• _To do_
Only one stretch of the records below is wanted: the lines from the one holding "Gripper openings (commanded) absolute" through the one holding "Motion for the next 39". Return it exactly, both ends included.

### Information provided

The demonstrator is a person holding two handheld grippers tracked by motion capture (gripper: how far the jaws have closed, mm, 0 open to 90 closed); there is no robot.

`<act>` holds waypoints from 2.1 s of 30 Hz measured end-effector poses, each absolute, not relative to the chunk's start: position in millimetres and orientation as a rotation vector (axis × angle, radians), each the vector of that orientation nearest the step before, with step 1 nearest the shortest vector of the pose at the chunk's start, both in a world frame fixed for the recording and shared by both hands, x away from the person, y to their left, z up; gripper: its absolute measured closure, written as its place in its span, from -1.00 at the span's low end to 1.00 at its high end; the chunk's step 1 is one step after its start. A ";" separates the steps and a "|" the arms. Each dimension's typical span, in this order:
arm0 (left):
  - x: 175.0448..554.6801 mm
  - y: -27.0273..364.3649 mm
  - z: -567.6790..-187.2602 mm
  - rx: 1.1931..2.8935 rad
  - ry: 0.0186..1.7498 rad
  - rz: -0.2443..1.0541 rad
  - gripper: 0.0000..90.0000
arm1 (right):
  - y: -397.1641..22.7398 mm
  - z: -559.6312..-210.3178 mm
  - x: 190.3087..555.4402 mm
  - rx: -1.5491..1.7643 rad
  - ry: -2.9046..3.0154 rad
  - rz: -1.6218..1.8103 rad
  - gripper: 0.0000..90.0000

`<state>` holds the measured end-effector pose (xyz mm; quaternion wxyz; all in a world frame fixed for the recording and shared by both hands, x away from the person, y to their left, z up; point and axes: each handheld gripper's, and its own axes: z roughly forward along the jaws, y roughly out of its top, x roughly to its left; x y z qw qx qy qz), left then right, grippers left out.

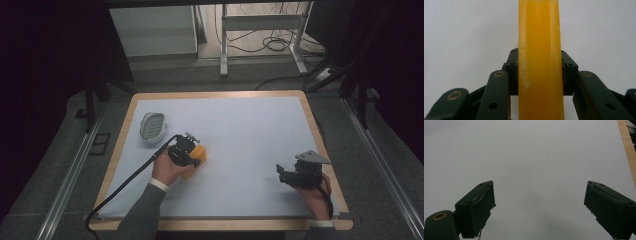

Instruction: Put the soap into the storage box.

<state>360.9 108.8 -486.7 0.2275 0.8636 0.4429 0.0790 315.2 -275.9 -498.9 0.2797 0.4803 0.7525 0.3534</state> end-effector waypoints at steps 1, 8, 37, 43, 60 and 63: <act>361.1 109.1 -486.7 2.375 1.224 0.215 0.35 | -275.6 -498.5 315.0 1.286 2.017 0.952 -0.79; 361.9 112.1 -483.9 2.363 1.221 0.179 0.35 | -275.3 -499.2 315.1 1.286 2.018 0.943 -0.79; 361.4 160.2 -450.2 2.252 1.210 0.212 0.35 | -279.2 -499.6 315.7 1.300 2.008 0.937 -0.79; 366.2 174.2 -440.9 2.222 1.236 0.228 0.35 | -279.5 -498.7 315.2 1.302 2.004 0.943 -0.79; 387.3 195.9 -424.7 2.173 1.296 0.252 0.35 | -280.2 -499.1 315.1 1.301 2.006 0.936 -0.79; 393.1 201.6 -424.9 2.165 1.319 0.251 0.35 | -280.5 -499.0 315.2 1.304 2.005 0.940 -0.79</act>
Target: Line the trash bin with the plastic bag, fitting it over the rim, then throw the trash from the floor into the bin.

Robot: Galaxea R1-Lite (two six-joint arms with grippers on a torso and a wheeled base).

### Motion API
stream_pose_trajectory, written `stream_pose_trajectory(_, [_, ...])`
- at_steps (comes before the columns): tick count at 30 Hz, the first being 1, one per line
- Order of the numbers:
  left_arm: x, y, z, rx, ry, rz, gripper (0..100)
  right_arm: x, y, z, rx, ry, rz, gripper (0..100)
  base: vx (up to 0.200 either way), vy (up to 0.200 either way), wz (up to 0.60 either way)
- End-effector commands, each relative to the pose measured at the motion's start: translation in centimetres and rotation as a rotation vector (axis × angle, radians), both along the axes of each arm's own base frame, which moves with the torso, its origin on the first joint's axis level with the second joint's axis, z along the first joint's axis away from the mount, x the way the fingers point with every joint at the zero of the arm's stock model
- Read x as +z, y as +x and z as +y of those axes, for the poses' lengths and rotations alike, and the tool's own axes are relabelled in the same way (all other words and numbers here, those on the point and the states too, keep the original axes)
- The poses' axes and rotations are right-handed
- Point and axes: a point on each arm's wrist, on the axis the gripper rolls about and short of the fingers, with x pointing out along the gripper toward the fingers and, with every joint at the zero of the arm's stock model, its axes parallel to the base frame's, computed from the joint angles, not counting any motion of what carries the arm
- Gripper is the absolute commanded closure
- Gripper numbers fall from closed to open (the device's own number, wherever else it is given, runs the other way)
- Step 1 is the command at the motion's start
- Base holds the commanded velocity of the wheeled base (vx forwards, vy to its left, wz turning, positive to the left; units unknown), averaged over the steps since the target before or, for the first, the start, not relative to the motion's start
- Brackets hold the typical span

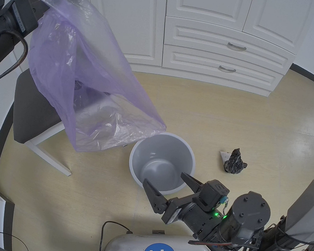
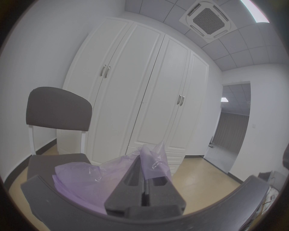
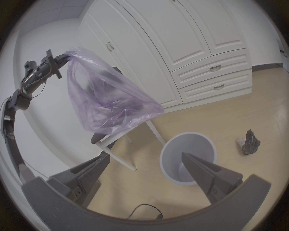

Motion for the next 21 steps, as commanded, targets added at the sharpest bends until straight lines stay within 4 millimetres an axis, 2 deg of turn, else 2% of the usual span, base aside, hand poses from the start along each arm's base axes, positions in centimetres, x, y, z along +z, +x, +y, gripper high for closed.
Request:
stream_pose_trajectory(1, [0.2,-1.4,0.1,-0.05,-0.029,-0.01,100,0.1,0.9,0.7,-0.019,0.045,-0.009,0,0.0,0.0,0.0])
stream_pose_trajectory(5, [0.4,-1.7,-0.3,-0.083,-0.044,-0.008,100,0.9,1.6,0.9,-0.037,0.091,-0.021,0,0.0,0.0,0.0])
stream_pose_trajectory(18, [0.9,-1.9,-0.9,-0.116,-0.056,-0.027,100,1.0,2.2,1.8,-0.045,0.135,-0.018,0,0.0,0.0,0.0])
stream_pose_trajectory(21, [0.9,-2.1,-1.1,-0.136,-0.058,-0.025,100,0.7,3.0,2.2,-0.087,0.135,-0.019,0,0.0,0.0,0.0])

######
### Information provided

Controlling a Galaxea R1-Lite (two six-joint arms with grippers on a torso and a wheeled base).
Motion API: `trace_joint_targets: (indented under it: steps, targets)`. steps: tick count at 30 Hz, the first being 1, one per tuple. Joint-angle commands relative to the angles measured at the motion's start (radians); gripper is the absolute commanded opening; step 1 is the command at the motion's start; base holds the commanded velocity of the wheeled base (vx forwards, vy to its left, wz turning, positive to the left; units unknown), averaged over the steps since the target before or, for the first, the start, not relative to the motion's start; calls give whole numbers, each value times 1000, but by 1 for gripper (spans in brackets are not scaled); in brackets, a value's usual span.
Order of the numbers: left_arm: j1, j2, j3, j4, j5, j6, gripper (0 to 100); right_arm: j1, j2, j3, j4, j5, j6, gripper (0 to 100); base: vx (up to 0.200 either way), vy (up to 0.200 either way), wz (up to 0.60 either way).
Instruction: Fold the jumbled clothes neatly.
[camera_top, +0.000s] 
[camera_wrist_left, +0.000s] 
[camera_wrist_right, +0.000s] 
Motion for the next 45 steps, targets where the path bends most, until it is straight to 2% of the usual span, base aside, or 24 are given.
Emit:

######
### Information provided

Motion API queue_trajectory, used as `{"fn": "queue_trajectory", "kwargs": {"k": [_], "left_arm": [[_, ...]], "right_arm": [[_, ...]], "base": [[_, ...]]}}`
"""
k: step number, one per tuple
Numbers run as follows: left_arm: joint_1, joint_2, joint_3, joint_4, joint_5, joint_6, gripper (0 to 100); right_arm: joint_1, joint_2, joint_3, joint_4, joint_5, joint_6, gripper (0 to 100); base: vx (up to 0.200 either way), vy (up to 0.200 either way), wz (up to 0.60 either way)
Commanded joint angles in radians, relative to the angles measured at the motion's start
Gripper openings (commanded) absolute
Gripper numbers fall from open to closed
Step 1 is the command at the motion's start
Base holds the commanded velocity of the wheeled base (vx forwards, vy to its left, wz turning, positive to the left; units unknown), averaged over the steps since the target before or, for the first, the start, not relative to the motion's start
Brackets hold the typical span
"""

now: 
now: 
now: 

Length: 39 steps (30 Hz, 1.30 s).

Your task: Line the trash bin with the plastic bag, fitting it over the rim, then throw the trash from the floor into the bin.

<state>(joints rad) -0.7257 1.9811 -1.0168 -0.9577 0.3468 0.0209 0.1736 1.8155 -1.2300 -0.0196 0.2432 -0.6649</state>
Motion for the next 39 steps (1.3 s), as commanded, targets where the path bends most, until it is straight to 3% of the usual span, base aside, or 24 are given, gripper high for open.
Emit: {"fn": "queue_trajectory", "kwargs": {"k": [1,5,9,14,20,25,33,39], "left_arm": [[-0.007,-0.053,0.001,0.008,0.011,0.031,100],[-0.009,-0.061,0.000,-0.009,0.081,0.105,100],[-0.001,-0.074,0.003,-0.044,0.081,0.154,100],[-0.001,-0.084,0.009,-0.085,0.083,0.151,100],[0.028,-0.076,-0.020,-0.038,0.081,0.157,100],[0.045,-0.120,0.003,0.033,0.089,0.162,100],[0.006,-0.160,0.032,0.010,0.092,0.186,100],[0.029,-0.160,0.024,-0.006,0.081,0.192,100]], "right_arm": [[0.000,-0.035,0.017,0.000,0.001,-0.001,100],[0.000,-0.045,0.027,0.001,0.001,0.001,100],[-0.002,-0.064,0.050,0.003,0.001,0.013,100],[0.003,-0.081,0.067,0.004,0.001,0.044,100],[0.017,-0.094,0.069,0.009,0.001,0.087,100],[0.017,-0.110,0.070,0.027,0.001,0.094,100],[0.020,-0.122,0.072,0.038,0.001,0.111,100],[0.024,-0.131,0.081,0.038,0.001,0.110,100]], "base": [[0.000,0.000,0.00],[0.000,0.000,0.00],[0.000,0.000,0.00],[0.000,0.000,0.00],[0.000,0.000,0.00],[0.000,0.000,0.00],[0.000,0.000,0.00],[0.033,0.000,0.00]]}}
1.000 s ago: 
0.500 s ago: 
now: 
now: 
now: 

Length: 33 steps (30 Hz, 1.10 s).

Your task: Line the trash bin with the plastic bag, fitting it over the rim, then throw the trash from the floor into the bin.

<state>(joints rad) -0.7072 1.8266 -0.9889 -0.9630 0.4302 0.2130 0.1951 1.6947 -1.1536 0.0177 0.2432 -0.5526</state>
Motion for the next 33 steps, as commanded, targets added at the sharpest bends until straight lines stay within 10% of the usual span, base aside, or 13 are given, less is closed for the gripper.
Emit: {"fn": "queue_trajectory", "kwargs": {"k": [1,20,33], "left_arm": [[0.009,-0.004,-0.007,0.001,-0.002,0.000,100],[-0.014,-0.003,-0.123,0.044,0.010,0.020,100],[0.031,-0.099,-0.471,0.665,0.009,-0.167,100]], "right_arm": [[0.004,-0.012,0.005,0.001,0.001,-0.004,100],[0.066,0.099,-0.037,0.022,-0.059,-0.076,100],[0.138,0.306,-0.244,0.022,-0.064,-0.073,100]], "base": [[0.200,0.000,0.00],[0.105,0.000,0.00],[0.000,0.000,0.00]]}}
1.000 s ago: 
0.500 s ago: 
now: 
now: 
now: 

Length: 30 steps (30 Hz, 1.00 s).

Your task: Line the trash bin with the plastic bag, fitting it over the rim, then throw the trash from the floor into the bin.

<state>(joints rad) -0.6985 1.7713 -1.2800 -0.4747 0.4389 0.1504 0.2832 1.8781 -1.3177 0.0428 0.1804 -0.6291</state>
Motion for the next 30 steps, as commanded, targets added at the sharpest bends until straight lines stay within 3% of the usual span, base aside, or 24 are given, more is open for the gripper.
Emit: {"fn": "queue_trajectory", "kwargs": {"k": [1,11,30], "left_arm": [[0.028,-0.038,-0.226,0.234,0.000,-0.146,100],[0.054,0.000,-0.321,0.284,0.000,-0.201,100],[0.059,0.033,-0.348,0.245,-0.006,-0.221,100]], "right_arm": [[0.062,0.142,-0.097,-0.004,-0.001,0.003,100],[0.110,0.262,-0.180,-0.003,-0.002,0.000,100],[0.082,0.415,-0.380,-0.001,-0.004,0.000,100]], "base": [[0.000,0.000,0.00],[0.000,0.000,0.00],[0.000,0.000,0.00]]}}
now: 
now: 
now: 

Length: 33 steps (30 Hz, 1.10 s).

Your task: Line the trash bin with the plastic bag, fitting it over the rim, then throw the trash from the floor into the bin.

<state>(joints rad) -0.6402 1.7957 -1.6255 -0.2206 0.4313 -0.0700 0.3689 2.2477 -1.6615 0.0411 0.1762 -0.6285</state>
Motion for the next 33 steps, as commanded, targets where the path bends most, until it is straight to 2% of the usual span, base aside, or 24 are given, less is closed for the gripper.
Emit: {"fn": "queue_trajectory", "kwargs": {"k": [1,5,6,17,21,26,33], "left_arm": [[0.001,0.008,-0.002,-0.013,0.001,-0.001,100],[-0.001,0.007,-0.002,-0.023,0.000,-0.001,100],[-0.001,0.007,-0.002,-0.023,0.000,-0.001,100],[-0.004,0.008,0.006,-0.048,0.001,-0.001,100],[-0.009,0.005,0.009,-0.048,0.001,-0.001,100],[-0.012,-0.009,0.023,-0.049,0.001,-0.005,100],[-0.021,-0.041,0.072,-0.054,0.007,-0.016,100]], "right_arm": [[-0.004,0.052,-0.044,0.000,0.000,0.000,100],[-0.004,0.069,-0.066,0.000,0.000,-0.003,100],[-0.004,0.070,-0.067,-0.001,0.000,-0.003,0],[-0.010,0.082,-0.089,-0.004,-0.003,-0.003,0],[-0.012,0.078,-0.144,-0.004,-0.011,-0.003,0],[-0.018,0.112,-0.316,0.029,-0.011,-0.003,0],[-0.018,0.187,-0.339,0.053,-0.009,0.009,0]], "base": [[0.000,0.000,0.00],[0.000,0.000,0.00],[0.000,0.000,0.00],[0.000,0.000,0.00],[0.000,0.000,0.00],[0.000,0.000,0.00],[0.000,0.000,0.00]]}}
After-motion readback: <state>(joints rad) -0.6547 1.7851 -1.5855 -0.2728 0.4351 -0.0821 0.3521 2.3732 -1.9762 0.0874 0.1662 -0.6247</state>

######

• _Response below_
Gripper openings (commanded) absolute
Gripper numbers fall from open to closed
Step 1 is the command at the motion's start
Base holds the commanded velocity of the wheeled base (vx forwards, vy to its left, wz turning, positive to the left; units unknown), averaged over the steps since the target before or, for the first, the start, not relative to the motion's start
Brackets hold the typical span
"""

now: 
now: 
now: 

Length: 39 steps (30 Hz, 1.30 s).

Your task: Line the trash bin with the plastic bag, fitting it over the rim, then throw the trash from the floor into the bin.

<state>(joints rad) -0.7257 1.9811 -1.0168 -0.9577 0.3468 0.0209 0.1736 1.8155 -1.2300 -0.0196 0.2432 -0.6649</state>
Motion for the next 39 steps (1.3 s), as commanded, targets where the path bends most, until it is straight to 3% of the usual span, base aside, or 24 are given, gripper high for open.

Nothing else is needed for this exercise.